A Thousand Cities

3/14/98

G. Matthew King

 

 

        A thousand cities were burning by the time I was satiated enough to pause. HAHAHAHAHA.  Did you poor fools think you could really stop me?  I am God now, and you made me this way.  You should have let me die in agony, but maybe your moralistic shit made you save my life.  Did the past not show the danger of allowing me to live here?  Didn’t you stop to think that sometimes it is better to let someone die than to let someone live?  No, you decided it all in terms of good science and never thought of living evil. Now you suffer and die for your folly.

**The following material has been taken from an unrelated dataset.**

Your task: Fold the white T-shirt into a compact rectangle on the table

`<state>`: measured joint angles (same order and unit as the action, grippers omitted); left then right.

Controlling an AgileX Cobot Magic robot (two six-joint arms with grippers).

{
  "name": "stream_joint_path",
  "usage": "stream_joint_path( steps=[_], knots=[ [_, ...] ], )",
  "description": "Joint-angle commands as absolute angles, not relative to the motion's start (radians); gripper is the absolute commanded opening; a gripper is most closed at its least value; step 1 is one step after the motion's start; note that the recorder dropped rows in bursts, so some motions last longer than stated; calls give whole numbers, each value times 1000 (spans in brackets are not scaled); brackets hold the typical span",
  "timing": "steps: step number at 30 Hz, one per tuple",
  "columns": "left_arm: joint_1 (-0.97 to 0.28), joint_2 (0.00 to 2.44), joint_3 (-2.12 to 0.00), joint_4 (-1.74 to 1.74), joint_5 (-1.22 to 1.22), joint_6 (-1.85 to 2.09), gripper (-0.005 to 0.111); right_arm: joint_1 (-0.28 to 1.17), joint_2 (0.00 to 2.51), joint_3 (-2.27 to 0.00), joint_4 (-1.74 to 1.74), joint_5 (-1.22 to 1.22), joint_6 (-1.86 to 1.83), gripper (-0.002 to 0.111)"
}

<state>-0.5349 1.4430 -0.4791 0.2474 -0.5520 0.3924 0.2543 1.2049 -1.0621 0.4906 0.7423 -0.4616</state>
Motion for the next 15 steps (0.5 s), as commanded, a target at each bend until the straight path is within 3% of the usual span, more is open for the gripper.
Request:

        The man wearing glasses will always be my favorite.  He was the first and will always haunt my sweetest memories.  The way his skin opened up to my touch, the blood making his intestines slick so that they slid through my fingers.  The noise of his scream as my fist plunged upward through his lungs changing to the sound of his ribs cracking one by one.  The hollow pop of his spine as I bent him in two.  Then the splattering of grey matter as I squeezed his head until his skull cracked and gave way, his tongue lulling and eyes bursting from their sockets.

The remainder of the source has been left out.